Files
gh-anton-abyzov-specweave-p…/skills/confluent-schema-registry/SKILL.md
2025-11-29 17:56:21 +08:00

317 lines
9.0 KiB
Markdown

---
name: confluent-schema-registry
description: Schema Registry expert for Avro, Protobuf, and JSON Schema management. Covers schema evolution strategies, compatibility modes, validation, and best practices for managing schemas in Confluent Cloud and self-hosted Schema Registry.
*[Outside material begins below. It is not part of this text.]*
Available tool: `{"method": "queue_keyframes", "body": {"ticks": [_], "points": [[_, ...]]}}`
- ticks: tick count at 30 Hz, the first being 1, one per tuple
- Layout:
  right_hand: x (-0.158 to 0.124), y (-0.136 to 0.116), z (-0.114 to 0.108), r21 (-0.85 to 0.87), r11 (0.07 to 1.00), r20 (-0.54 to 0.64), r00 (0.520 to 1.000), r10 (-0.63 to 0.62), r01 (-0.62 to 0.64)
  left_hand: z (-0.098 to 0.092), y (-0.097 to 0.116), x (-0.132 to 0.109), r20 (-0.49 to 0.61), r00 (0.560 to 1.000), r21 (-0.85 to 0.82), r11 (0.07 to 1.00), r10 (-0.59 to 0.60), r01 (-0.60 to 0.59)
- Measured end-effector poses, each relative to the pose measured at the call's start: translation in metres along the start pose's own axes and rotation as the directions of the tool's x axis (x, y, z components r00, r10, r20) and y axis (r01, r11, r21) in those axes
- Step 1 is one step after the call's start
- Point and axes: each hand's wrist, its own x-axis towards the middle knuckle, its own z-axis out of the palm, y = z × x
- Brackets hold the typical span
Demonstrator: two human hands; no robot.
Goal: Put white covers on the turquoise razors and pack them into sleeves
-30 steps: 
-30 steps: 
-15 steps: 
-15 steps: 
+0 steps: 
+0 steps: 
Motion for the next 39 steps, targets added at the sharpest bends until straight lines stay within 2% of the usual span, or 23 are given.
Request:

Activates for schema registry, avro, protobuf, json schema, schema evolution, compatibility modes, schema validation.
---
# Confluent Schema Registry Skill
Expert knowledge of Confluent Schema Registry for managing Avro, Protobuf, and JSON Schema schemas in Kafka ecosystems.
## What I Know
### Schema Formats
**Avro** (Most Popular):
- Binary serialization format
- Schema evolution support
- Smaller message size vs JSON
- Self-describing with schema ID in header
- Best for: High-throughput applications, data warehousing
**Protobuf** (Google Protocol Buffers):
- Binary serialization
- Strong typing with .proto files
- Language-agnostic (Java, Python, Go, C++, etc.)
- Efficient encoding
- Best for: Polyglot environments, gRPC integration
**JSON Schema**:
- Human-readable text format
- Easy debugging
- Widely supported
- Larger message size
- Best for: Development, debugging, REST APIs
### Compatibility Modes
| Mode | Producer Can | Consumer Can | Use Case |
|------|-------------|-------------|----------|
| **BACKWARD** | Remove fields, add optional fields | Read old data with new schema | Most common, safe for consumers |
| **FORWARD** | Add fields, remove optional fields | Read new data with old schema | Safe for producers |
| **FULL** | Add/remove optional fields only | Bi-directional compatibility | Both producers and consumers upgrade independently |
| **NONE** | Any change | Must coordinate upgrades | Development only, NOT production |
| **BACKWARD_TRANSITIVE** | BACKWARD across all versions | Read any old data | Strictest backward compatibility |
| **FORWARD_TRANSITIVE** | FORWARD across all versions | Read any new data | Strictest forward compatibility |
| **FULL_TRANSITIVE** | FULL across all versions | Complete bi-directional | Strictest overall |
**Default**: `BACKWARD` (recommended for production)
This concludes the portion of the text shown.